A vida parece cheia dessas músicas que não entendemos bem a letra, mas dançamos ao ritmo das notas. Os economistas usam palavras em inglês para nos dizer que se o mercado vai bem então a música é boa e nós dançamos; os políticos usam palavras que não conhecemos para nos dizer que são honestos e nós dançamos; pastores falam em línguas estranhas para nos dizer que seremos salvos e nós dançamos; espíritas usam palavras de pessoas mortas para nos falar de vida e nós dançamos; poetas usam de metáforas para nos falar de amor e nós dançamos, dançamos como dançávamos Rock and Roll Lullaby, porque em tudo era o amor de uma mãe angustiada e miserável que não sabia como fazer para criar seu filho.
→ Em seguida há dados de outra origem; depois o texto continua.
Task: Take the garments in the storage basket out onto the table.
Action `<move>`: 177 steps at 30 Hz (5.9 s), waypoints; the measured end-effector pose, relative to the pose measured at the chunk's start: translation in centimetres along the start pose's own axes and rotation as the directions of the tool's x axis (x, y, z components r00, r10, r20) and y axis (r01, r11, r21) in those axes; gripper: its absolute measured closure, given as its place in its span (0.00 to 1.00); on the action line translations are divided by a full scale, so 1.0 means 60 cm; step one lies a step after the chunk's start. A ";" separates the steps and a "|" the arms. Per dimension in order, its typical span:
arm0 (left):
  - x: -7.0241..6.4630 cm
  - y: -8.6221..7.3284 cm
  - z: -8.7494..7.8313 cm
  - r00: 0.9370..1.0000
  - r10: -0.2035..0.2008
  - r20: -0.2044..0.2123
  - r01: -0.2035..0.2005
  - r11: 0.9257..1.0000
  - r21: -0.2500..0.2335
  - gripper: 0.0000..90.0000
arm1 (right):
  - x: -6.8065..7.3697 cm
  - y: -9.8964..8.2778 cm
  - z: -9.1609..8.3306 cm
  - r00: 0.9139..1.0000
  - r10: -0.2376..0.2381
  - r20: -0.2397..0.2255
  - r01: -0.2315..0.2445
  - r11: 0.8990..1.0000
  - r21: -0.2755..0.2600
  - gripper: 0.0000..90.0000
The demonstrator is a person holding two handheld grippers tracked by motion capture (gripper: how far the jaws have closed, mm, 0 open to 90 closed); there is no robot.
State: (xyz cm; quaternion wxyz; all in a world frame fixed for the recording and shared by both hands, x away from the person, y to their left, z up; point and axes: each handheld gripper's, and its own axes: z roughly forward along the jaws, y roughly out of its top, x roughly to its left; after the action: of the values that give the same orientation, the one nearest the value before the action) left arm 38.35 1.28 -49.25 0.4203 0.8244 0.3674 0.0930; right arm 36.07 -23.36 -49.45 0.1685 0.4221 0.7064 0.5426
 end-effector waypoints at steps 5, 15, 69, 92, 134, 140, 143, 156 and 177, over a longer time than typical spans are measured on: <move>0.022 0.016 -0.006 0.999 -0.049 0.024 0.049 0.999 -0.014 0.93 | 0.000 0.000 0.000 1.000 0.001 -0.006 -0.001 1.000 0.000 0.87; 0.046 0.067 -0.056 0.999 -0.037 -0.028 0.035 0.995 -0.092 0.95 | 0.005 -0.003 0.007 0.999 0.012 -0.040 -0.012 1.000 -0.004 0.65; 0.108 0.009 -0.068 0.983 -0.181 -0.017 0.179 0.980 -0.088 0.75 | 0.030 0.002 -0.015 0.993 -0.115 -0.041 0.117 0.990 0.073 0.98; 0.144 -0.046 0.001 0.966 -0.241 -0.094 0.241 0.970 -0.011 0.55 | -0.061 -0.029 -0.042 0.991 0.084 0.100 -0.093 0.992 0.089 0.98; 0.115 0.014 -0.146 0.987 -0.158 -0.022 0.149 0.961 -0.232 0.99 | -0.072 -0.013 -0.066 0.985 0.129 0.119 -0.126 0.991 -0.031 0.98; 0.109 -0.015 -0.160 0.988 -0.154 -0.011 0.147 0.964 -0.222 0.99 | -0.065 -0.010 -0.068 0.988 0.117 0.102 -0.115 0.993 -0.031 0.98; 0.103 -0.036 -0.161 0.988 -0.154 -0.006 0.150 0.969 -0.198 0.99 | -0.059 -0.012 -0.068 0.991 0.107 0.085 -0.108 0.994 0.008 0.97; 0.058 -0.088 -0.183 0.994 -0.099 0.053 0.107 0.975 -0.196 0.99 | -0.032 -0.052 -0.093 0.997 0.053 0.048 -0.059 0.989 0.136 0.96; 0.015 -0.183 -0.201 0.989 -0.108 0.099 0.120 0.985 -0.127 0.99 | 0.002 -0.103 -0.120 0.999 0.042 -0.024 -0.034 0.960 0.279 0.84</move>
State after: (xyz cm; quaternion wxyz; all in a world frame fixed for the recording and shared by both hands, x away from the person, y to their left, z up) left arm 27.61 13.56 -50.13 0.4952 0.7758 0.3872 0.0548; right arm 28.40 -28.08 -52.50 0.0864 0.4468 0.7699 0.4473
Criei meus filhos ouvindo música em línguas que não conheço e lutei uma vida contra moinhos de vento para no fim, só no fim, compreender que a letra era outra e a música romântica não falava de amor mas de miséria, e ainda que os mortos possam falar de vida e a salvação seja uma promessa para depois da morte, deve haver mil razões para que o inferno seja aqui e agora. O morro que desceu sobre São Sebastião é o mesmo que desceu sobre Petrópolis ano passado matando pelo menos 152 pessoas. Também é o mesmo que desceu sobre São Paulo, também é o mesmo que desceu sobre o Recife e sobre centenas de outras cidades deixando um rastro de destruição e mortes de pessoas que fizeram suas casas em locais inadequados e o poder público deixou tocar a música romântica, mas a letra era de uma língua estranha e o povo dançava enquanto os votos eram contados um a um nas eleições até que a natureza revelou o real conteúdo da música e seu significado de angústia e miséria: Rock and Roll Lullaby!

Neste carnaval, neste mesmo que São Sebastião conta seus mortos enquanto os milionários fogem de helicóptero, aqui em Dourados o poder público faz caravana para curtir a homenagem feita em Corumbá ao nosso município. Bacana a homenagem, música romântica, enquanto nos postos de saúde a morte espreita cada cidadão angustiado e miserável e nas escolas se espera pelo kit robótica, talvez cante em português, pelo menos uma parte da música:

“Now things were bad and she was scared

But whenever I would cry

She’d calm my fears and dry my tears

With the rock and roll lullaby”

 

(Então as coisas estavam ruins e ela estava assustada

Mas sempre que eu chorava

Ela acalmava meus medos e enxugava minhas lágrimas

Com a canção de ninar rock and roll)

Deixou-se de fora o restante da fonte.